The repeat rate of L. ruthenicum was estimated as 73.13%, which was higher than the proportion in potato (62.2%) (Potato Genome Sequencing Consortium 2011), but was lower than the proportion in pepper (81%) (Varshney et al. 2012). According to the Uozu (1997), the number of repetitive sequence contributed to the nuclear DNA content. Therefore, the different proportions of the repetitive elements caused the genome size variation of same Solanceae family.
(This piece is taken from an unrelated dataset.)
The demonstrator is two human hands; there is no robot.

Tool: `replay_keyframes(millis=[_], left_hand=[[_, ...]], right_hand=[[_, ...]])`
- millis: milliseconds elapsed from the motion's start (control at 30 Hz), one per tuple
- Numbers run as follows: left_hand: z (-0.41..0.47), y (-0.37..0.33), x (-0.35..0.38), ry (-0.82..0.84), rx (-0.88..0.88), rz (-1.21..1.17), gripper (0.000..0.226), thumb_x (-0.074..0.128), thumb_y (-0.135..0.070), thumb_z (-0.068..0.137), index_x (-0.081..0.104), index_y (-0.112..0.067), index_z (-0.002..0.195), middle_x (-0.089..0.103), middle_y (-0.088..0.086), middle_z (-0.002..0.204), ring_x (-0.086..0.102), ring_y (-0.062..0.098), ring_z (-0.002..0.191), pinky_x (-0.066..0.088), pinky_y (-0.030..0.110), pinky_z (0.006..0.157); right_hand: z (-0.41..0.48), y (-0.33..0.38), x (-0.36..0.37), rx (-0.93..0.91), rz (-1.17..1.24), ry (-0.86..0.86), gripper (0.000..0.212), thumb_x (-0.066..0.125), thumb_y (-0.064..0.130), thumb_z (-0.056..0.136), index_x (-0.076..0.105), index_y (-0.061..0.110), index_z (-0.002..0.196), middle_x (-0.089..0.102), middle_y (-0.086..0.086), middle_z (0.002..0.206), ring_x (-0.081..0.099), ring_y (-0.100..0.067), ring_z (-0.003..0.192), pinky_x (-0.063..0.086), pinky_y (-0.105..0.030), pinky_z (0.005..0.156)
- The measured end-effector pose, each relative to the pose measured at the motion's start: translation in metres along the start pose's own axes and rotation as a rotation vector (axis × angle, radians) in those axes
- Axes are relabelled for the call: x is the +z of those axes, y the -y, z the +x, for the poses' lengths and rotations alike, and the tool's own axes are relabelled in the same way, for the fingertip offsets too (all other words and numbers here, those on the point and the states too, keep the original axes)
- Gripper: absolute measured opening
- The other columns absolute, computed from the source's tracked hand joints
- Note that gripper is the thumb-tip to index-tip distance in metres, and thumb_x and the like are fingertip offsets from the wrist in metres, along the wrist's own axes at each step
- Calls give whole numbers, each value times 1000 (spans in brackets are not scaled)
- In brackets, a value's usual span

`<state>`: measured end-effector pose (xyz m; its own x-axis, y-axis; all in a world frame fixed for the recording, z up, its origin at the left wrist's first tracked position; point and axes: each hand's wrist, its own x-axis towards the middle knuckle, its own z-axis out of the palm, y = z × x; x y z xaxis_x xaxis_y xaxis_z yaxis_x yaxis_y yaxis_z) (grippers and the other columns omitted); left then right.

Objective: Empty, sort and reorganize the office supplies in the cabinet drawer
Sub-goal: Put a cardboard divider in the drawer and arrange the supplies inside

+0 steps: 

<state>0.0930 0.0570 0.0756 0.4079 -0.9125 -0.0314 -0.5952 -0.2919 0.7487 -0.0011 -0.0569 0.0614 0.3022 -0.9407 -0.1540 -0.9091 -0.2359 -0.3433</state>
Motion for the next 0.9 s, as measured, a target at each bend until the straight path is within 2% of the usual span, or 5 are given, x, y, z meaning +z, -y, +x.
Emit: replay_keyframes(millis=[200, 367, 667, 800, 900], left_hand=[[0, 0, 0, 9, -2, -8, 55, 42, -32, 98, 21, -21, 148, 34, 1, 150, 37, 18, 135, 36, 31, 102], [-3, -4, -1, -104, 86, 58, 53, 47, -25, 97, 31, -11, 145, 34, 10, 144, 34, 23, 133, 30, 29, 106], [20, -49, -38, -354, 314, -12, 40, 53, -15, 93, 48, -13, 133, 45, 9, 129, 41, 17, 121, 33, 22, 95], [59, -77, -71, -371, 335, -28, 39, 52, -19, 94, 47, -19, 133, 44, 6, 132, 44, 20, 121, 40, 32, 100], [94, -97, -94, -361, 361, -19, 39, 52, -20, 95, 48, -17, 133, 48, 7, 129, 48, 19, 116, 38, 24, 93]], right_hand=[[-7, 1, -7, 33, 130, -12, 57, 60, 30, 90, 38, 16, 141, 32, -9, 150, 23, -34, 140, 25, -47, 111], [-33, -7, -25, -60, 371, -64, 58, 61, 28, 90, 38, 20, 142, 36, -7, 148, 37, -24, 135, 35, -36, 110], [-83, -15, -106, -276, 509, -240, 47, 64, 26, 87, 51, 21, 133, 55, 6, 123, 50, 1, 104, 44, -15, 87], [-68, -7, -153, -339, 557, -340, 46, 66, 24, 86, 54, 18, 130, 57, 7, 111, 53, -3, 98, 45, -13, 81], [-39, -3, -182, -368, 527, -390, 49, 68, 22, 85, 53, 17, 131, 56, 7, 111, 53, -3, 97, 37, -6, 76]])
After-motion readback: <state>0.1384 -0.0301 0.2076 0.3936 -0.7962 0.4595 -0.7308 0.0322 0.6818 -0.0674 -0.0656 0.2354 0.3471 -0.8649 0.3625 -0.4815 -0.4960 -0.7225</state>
Repetitive sequences played the important role in evolution process, they were expanded and enriched the genetic information (Eichler and Sankoff 2003), protect coding sequences (Cangiano and Volpe 1993), at the same time, they were physically determined the chromosome structure, and influenced transcriptional regulation, played an important role in genome differentiation during speciation (Tang 2011). Therefore, we believed that the high proportion of repetitive sequence was the result of long evolution process of L. ruthenicum, and had the contributor of relatively great genome size.
The trinucleotide repeat unit accounted for larger proportion, while the dinucleotide repeat unit occupied larger proportion in L. ruthenicum. At the same time, the dominant repeat motif was also different, the GTT/CAA, ACA, and ATC were dominant repeat motifs in L. babarum genome, while the motifs of AT/AT, AC/GT and AG/CT were the dominant repeat motifs in L. ruthenicum (Dang et al. 2016). The mutation of dinucleotide repeat could cause to genetic instability and thus generate genetic diversity (Hammock 2005; Oki et al 1999). Therefore, we speculated that the genome of L. ruthenicum instability than L. babarum. The SSR characters of genome are same to the transcriptome of L. ruthenicum in which dinucleotide account for larger proportion and AG/CT, AG/CT, AT/AT and AC/GT were the dominant repeat motifs (Hao et al. 2019).